Previdenza

Pensione di vecchiaia più vicina ma non per gli esodi

di Antonello Orlando

L'esodo del contratto di espansione, che ha come ultima finestra il prossimo 30 novembre, sta registrando l'applicazione da parte di Inps di previsioni dell'accesso a pensione di vecchiaia più severe rispetto al dato della speranza di vita già recepito dal ministero dell'Economia e delle Finanze.
Il prepensionamento del contratto di espansione, come esplicitato da Inps con la circolare 48/2021, termina la sua sperimentazione nel 2021 e, conseguentemente, consente l'ultimo recesso dalle aziende esodanti entro e non oltre il prossimo 30 novembre.
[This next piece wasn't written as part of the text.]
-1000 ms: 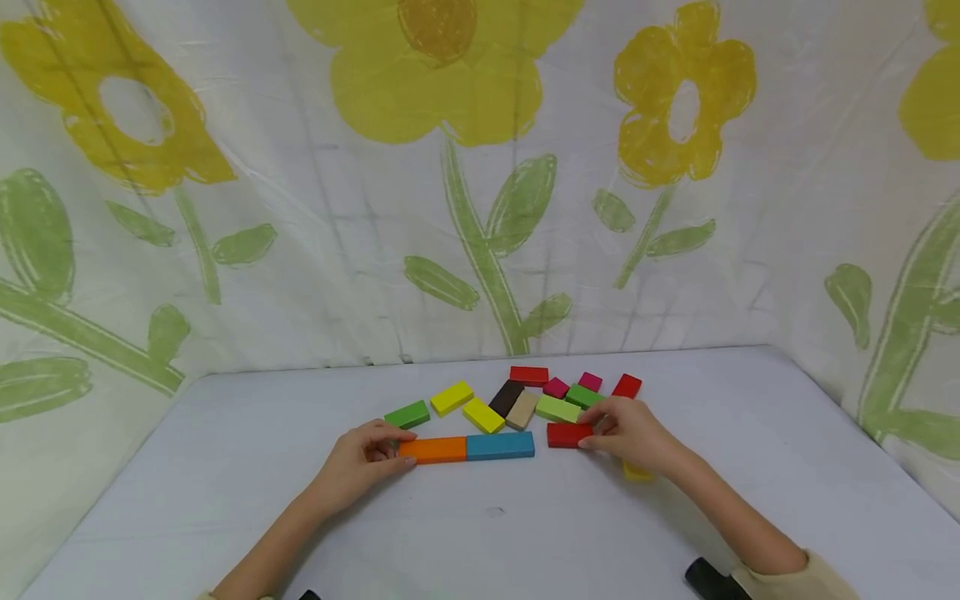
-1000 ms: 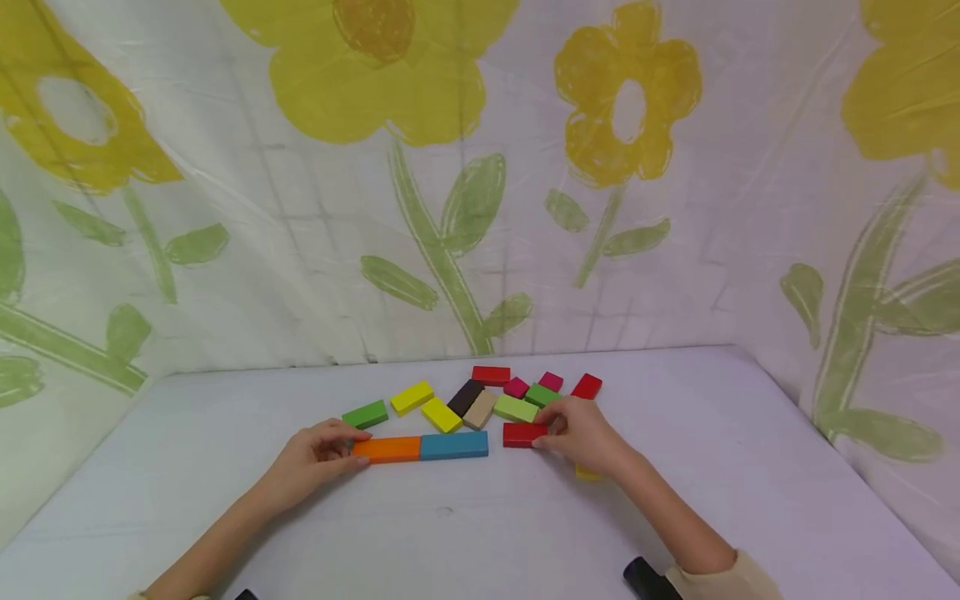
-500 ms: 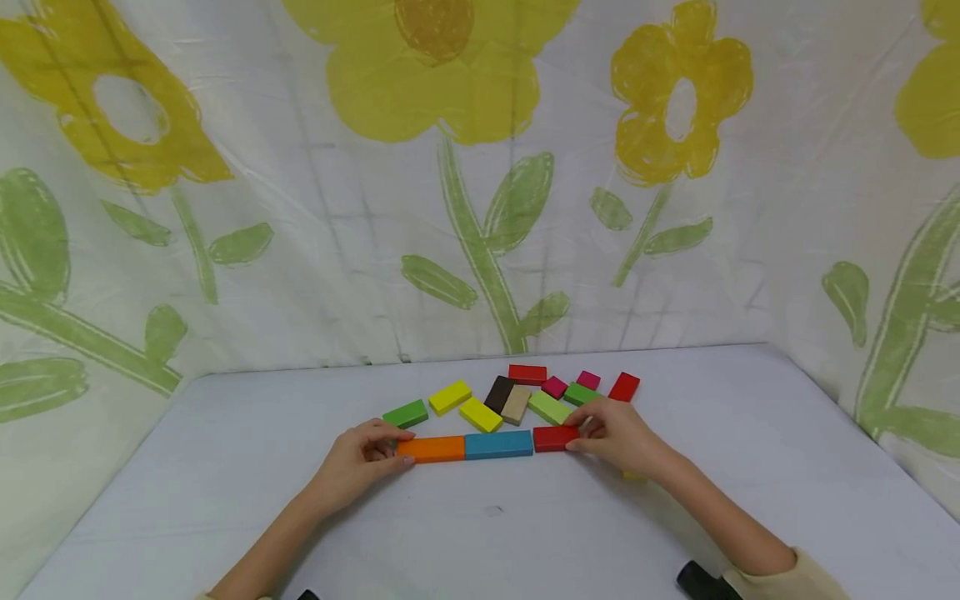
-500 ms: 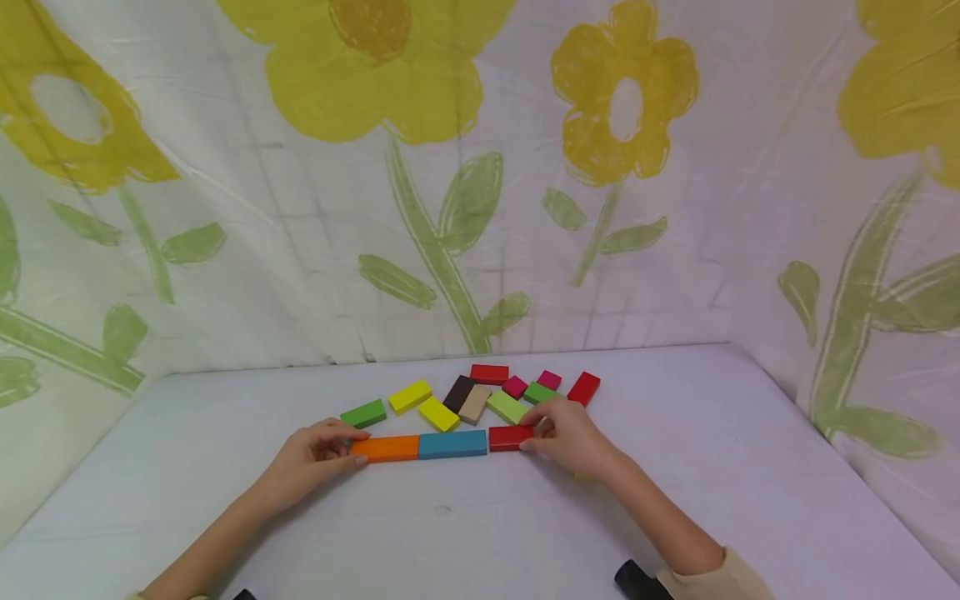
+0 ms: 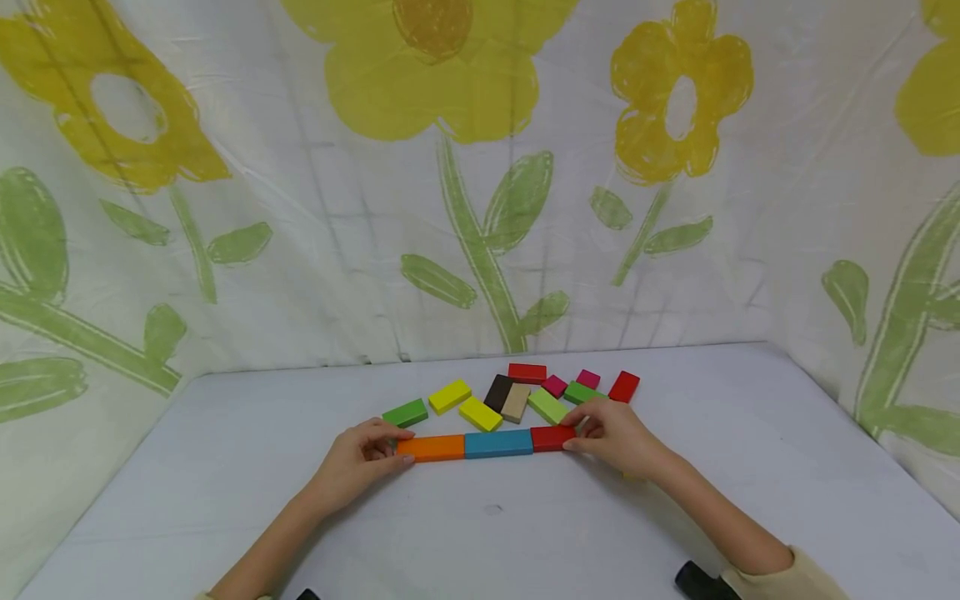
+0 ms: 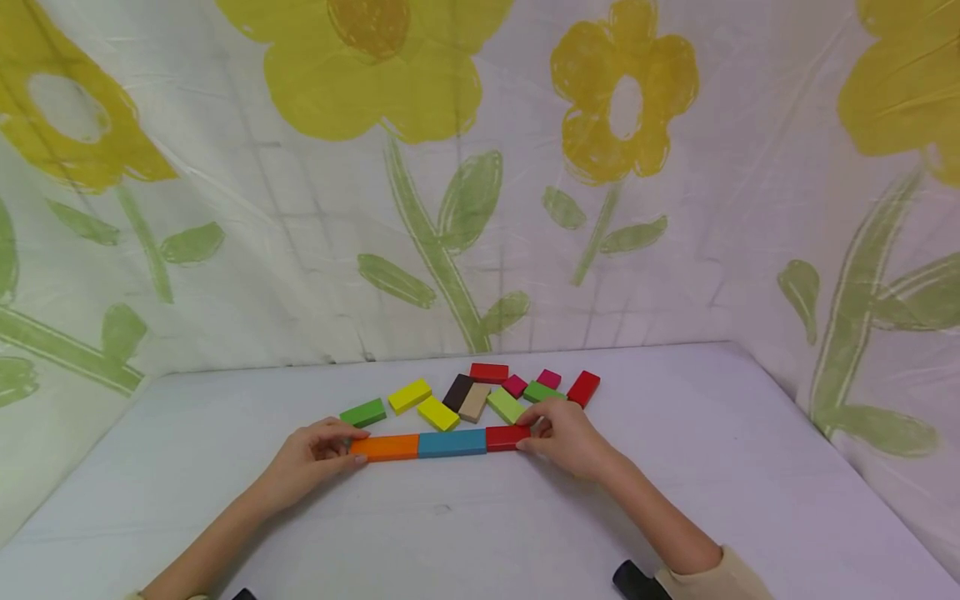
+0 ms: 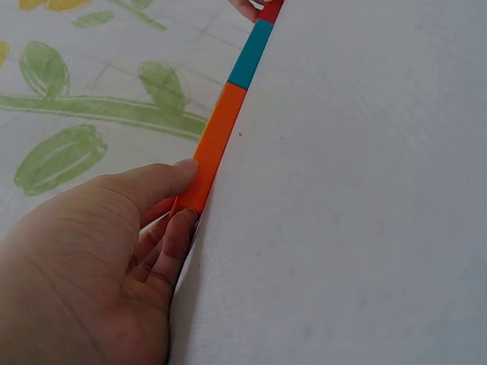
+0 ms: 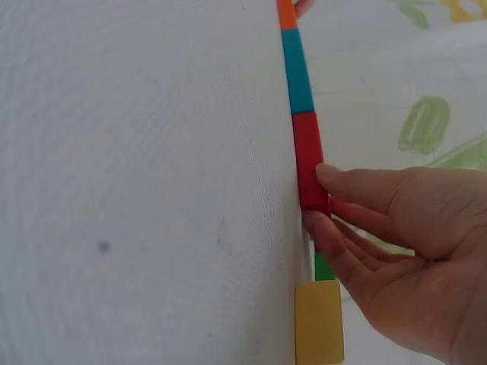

Entro lo scorso 2 settembre i datori di lavoro interessati, con almeno 100 dipendenti anche considerando i gruppi d'impresa, hanno siglato in sede ministeriale i contratti di espansione inviando domanda di attivazione dell'esodo a Inps. Nelle settimane successive l'istituto, come descritto dal messaggio 2419/2021, ha iniziato a rilasciare le certificazioni del diritto pensionistico dei lavoratori che hanno espresso l'adesione all'esodo aziendale su base volontaria.
Trattandosi di un prepensionamento di durata massima quinquennale, l'accesso a pensione certificato da Inps va spesso al di là del 2022, ultimo anno per cui gli adeguamenti a speranza validi per la pensione di vecchiaia sono stati già consolidati con il decreto 5 novembre 2019 del Mef di concerto con il ministero del Lavoro. L'Inps, per potere fornire una data previsionale di accesso a pensione di vecchiaia (che differentemente dalla pensione anticipata, non ha registrato un congelamento della speranza di vita fino al 2026) utilizza di norma le previsioni dell'ultimo rapporto della Ragioneria generale dello Stato relativo alle tendenze di medio-lungo periodo del sistema pensionistico.
Normalmente, così come già illustrato da Inps con il messaggio 2251/2019, le tabelle degli accessi a pensione si aggiornano con il nuovo anno. Tuttavia, l'ultimo rapporto (il 21, apparso il 1° settembre) ha evidenziato che a oggi l'età pensionabile di vecchiaia resterà a 67 anni fino al 2024 e non più sino al 2022, come certificato dal precedente rapporto, portando l'età pensionabile della vecchiaia a 67 anni e 3 mesi solo dal 2025 e non dal 2023.
Tale disallineamento fra le due diverse previsioni rischia di produrre l'esclusione dal contratto di espansione di numerosi lavoratori che, solo per pochi mesi, restano fuori dalla durata massima dello scivolo pensionistico di cinque anni.